This means the telescope has achieved the first milestone in a three-month alignment process that will allow humanity to see further into space—and thus further back in time—than ever before.

According to NASA, the arrival of photons at the Near Infrared Camera (NIRCam) instrument marks the first of many steps needed for the telescope to begin capturing images.

At first, these images will be unfocused, but the James Webb team will use them to slowly fine-tune the telescope. Even though the process has just started, NASA has revealed that the initial results match the team's expectations and simulations.

The first images taken by the telescope over the coming months "won't be pretty" like the view of the universe it will provide from this summer onwards, according to NASA. Their purpose is to get the telescope ready for its science mission.

Why Will the Telescope Alignment Take So Long?

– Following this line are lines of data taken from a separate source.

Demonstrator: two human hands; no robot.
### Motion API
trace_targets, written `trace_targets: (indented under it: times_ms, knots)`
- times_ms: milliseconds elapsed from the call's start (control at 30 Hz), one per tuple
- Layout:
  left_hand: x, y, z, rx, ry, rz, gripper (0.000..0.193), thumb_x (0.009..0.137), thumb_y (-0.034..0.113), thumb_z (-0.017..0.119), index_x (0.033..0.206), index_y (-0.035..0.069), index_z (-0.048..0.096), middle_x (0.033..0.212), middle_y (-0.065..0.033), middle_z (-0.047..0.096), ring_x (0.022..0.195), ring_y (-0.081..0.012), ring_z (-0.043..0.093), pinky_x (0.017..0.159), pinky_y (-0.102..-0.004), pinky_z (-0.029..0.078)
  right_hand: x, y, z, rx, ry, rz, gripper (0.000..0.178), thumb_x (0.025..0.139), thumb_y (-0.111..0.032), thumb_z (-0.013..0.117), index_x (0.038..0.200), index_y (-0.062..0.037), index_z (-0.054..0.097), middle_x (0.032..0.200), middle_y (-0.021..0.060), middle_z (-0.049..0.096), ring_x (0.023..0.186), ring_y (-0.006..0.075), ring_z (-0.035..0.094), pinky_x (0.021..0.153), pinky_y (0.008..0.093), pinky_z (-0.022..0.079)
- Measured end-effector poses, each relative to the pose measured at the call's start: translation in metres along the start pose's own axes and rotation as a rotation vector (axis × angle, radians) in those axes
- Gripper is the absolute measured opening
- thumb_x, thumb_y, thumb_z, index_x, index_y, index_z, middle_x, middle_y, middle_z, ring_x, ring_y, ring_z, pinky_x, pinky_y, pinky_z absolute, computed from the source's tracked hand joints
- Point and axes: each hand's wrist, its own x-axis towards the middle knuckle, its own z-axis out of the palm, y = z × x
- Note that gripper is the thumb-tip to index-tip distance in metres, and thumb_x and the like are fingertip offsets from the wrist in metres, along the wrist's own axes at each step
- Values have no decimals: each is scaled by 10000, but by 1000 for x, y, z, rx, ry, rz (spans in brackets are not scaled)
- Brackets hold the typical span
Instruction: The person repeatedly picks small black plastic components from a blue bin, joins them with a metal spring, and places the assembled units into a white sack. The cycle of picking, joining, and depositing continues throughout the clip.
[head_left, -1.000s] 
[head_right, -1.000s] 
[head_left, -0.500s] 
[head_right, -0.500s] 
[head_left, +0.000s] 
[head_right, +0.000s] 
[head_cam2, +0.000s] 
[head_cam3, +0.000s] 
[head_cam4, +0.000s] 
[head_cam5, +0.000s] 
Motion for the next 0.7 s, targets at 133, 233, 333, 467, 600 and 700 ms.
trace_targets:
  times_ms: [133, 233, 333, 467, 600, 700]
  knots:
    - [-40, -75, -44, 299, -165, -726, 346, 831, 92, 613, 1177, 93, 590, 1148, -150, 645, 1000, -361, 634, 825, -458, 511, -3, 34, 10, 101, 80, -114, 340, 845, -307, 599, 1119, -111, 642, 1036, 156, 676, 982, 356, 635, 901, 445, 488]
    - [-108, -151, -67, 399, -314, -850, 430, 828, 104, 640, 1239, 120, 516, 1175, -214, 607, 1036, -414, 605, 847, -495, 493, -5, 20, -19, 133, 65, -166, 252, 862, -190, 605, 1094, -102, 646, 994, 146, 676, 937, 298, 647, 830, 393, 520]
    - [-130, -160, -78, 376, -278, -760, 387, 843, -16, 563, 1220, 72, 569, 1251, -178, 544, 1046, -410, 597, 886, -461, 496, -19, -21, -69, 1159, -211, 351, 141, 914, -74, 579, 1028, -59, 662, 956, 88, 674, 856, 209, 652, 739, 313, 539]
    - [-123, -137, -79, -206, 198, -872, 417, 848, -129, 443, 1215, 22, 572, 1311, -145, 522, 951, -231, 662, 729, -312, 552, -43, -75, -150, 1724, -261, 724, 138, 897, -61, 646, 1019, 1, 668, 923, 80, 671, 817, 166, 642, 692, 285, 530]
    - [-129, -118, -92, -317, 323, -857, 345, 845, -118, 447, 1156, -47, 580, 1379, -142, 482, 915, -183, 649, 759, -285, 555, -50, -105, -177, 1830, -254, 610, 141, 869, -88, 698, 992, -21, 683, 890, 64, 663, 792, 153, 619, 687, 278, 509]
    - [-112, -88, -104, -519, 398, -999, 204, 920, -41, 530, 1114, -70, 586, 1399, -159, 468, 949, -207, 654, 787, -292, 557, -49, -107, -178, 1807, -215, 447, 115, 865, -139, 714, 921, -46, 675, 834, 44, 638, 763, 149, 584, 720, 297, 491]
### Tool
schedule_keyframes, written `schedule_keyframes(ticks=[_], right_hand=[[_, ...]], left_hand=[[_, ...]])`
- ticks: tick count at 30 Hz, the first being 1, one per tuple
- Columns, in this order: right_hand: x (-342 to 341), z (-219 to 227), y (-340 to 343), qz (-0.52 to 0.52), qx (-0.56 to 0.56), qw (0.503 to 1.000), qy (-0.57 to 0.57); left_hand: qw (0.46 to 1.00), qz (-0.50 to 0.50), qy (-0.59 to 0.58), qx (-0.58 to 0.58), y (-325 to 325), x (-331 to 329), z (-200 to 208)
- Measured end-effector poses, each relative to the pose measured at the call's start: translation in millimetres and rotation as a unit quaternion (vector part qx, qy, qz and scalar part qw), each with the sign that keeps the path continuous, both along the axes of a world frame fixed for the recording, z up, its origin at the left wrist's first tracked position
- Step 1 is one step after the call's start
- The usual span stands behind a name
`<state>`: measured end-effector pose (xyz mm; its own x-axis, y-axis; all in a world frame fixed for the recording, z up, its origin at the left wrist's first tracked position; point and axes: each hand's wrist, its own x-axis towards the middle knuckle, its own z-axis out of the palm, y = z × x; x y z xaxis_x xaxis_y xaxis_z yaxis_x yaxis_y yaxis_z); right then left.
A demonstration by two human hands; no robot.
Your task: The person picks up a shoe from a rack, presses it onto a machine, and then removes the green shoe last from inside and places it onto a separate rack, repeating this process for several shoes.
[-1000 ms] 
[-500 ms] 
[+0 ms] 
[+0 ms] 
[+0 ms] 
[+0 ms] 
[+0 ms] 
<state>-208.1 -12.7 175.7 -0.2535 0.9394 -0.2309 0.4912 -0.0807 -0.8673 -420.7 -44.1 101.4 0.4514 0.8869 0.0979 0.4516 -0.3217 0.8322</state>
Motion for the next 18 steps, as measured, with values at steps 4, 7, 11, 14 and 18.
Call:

The observational power of the James Webb telescope comes from its 6.5-meter (21.3 feet) diameter golden primary mirror. This is composed of 18 hexagonal segments, each of which is 1.32 meters (4.33 ft) in diameter. These segments need to work together and that means matching them to within a fraction of the wavelength of light—about 50 nanometers.

NASA explains this via a comparison: if the primary mirror were the size of the United States, each segment would be the size of Texas. The James Webb team would need to line up the height of those Texas-sized segments with each other to an accuracy of about 1.5 inches.

The mirror alignment and commissioning process will take three months and proceed in seven distinct steps. The first is to align the mirror relative to the spacecraft it sits on.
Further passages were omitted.